Llegan las vacaciones y, con ellas, una de las recomendaciones más repetidas de estos días: hay que desconectar. Apagar el ordenador, silenciar las notificaciones y conseguir que durante unas semanas el trabajo desaparezca de nuestro radar. Una aspiración absolutamente comprensible que, en un contexto de hiperconectividad, se ha convertido incluso en una conquista laboral. En España, el derecho a la desconexión digital está reconocido legalmente para garantizar que se respeten los periodos de descanso, permisos y vacaciones de los profesionales. Y es bueno que sea así, sin duda.
Ahora bien, quizás deberíamos vigilar que este derecho no acabe convirtiéndose, paradójicamente, en una nueva obligación. Porque una cosa es garantizar que nadie tenga que estar pendiente del correo durante las vacaciones y otra es asumir que todo el mundo necesita apagarlo completamente para descansar. De hecho, la cuestión esencial no es tanto si una persona está conectada como el motivo por el cual lo está. Consultar voluntariamente un mensaje no es lo mismo que tener que estar disponible porque alguien espera una respuesta.
"Una cosa es garantizar que nadie tenga que estar pendiente del correo durante las vacaciones y otra es asumir que todo el mundo necesita apagarlo completamente para descansar"
Este matiz resulta especialmente importante porque no todas las realidades profesionales son iguales. Pensemos, por ejemplo, en los autónomos, los grandes olvidados cuando se formulan muchas teorías sobre management y liderazgo. O, en una escala diferente, en los máximos directivos de una compañía. En ambos casos pueden ser los últimos garantes de procesos que continúan funcionando mientras ellos descansan. También necesitan vacaciones, evidentemente, pero resulta poco realista pensar que pueden desentenderse completamente de su responsabilidad. Otra cosa es que esta conexión permanente nazca del sentimiento de culpa, de la incapacidad para delegar o de una mala organización. Entonces sí que existe un problema sobre el cual conviene trabajar.
Hay todavía otra realidad menos comentada. Algunas personas, sencillamente, están más tranquilas si mantienen un hilo, aunque sea muy fino, con el trabajo. Quizás prefieren dedicar diez minutos por la mañana a comprobar que todo está en orden y continuar después disfrutando del día sin ninguna preocupación. Esto no significa que sean adictas al trabajo ni que no sepan descansar. Simplemente han encontrado una fórmula que les funciona. Convertir la desconexión absoluta en un nuevo imperativo social significaría volver a decidir por los demás cuál es la manera correcta de vivir, en este caso, las vacaciones.

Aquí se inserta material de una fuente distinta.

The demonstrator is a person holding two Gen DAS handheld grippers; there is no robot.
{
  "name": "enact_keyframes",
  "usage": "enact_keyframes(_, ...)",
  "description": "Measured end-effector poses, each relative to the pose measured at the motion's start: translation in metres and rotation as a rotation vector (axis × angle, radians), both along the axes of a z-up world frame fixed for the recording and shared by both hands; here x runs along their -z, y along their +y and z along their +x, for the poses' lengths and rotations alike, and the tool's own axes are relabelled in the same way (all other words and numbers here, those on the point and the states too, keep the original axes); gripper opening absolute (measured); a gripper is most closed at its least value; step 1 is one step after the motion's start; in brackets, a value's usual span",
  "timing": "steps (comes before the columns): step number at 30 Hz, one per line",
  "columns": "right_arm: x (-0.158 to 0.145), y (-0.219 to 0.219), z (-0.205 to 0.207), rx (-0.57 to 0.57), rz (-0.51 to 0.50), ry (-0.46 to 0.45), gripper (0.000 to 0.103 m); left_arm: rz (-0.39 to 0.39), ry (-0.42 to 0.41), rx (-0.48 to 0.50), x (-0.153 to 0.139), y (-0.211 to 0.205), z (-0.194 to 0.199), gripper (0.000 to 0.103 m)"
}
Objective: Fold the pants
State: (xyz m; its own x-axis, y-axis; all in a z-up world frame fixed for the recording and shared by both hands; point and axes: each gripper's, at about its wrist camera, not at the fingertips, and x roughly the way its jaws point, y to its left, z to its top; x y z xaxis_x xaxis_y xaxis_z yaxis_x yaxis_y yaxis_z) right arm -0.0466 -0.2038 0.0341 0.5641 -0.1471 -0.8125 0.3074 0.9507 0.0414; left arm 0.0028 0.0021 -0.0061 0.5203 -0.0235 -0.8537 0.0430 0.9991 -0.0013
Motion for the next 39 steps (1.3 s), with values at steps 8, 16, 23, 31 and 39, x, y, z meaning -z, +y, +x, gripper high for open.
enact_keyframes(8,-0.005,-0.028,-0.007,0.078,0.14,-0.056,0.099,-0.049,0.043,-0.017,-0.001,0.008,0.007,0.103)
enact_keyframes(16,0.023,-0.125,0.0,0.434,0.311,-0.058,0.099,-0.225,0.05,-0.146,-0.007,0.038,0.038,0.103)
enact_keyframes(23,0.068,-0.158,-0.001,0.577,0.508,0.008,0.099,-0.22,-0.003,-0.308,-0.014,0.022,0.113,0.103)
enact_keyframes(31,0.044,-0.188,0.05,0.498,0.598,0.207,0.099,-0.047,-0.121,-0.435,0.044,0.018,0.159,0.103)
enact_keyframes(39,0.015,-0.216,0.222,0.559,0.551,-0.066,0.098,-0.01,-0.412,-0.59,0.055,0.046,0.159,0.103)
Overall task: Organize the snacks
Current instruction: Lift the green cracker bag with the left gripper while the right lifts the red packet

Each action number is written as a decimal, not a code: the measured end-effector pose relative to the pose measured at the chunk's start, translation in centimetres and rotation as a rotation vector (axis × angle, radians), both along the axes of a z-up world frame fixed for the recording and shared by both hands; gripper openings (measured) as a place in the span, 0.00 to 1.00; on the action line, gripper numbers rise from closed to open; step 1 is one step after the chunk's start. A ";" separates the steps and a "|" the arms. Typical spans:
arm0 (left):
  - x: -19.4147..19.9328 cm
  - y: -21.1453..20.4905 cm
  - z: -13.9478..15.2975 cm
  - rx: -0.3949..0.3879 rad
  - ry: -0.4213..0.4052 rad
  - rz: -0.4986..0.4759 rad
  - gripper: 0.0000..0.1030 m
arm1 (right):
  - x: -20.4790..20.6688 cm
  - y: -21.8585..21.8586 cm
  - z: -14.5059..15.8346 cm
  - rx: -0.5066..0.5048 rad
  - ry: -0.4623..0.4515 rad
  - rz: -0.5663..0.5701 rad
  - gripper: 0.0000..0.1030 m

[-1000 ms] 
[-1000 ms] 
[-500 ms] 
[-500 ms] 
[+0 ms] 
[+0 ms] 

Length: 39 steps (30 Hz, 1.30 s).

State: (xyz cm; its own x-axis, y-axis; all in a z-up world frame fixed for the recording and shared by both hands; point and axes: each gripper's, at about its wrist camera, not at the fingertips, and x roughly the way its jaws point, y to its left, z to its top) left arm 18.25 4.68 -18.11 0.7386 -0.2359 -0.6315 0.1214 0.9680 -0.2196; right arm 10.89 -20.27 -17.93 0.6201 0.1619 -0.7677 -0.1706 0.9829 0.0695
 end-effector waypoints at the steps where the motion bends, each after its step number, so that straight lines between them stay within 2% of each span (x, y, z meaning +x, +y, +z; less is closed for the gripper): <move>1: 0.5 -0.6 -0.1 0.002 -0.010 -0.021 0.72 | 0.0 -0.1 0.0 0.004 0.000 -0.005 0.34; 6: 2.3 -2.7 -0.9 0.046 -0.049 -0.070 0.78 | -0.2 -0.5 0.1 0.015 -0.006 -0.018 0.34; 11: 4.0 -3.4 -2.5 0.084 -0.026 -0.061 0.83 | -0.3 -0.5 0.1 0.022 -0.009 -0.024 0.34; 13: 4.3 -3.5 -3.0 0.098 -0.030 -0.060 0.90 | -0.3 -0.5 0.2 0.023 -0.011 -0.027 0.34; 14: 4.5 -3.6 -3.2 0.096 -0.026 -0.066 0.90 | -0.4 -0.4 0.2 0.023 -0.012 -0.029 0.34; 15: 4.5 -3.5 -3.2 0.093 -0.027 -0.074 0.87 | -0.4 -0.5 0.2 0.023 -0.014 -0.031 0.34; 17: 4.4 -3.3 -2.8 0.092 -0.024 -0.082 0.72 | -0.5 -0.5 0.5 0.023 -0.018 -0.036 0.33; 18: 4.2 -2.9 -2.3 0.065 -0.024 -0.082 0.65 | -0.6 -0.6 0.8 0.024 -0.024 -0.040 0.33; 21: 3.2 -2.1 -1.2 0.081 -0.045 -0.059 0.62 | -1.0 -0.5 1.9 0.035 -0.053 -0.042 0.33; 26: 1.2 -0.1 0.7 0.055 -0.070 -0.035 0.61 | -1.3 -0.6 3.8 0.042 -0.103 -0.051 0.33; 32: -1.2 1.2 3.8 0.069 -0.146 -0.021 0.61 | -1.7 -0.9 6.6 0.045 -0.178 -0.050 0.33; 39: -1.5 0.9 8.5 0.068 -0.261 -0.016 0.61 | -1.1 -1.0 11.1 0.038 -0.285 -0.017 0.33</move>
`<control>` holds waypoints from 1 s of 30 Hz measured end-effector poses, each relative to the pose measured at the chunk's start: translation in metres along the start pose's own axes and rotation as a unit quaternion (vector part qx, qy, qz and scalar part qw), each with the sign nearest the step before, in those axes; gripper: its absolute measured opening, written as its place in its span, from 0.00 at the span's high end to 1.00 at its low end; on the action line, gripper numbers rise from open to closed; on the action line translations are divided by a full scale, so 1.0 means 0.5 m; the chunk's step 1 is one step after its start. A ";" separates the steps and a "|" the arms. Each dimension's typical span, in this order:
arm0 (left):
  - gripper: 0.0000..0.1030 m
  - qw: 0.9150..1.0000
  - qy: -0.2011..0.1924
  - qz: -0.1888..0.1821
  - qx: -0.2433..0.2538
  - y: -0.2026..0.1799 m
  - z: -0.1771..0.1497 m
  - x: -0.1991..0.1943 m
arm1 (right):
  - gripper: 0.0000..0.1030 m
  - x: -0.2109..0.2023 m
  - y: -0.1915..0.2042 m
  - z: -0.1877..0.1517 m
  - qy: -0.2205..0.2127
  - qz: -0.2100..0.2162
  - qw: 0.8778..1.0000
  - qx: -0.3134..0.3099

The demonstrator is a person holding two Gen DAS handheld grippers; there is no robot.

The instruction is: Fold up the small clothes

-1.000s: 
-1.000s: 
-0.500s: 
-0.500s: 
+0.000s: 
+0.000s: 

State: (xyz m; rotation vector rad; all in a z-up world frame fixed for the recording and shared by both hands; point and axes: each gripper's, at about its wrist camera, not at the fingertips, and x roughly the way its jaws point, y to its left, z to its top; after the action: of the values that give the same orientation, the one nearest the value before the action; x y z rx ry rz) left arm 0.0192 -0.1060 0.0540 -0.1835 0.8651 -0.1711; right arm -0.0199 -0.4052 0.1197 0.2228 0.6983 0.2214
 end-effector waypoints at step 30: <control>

El reto de las organizaciones consiste, por lo tanto, en garantizar la desconexión sin imponerla. Nadie debería recibir una llamada de su superior durante las vacaciones si no existe una circunstancia excepcional, ni sentir que responder correos fuera de la jornada es una demostración implícita de compromiso. Pero respetar este derecho también significa aceptar que cada uno pueda administrar libremente su relación con el trabajo cuando esta deja de ser una exigencia.
Por todo ello, quizás las buenas vacaciones no deberían medirse por el número de días que conseguimos mantener apagado el móvil. Siempre habrá quien desaparecerá durante tres semanas y quien preferirá mantenerse activo en momentos puntuales. Ninguna de las dos opciones debería convertirse en una medalla ni en un motivo de culpabilidad. Porque las organizaciones deben garantizar el derecho a desconectar, pero las personas también deberían conservar la libertad de decidir cómo lo ejercen.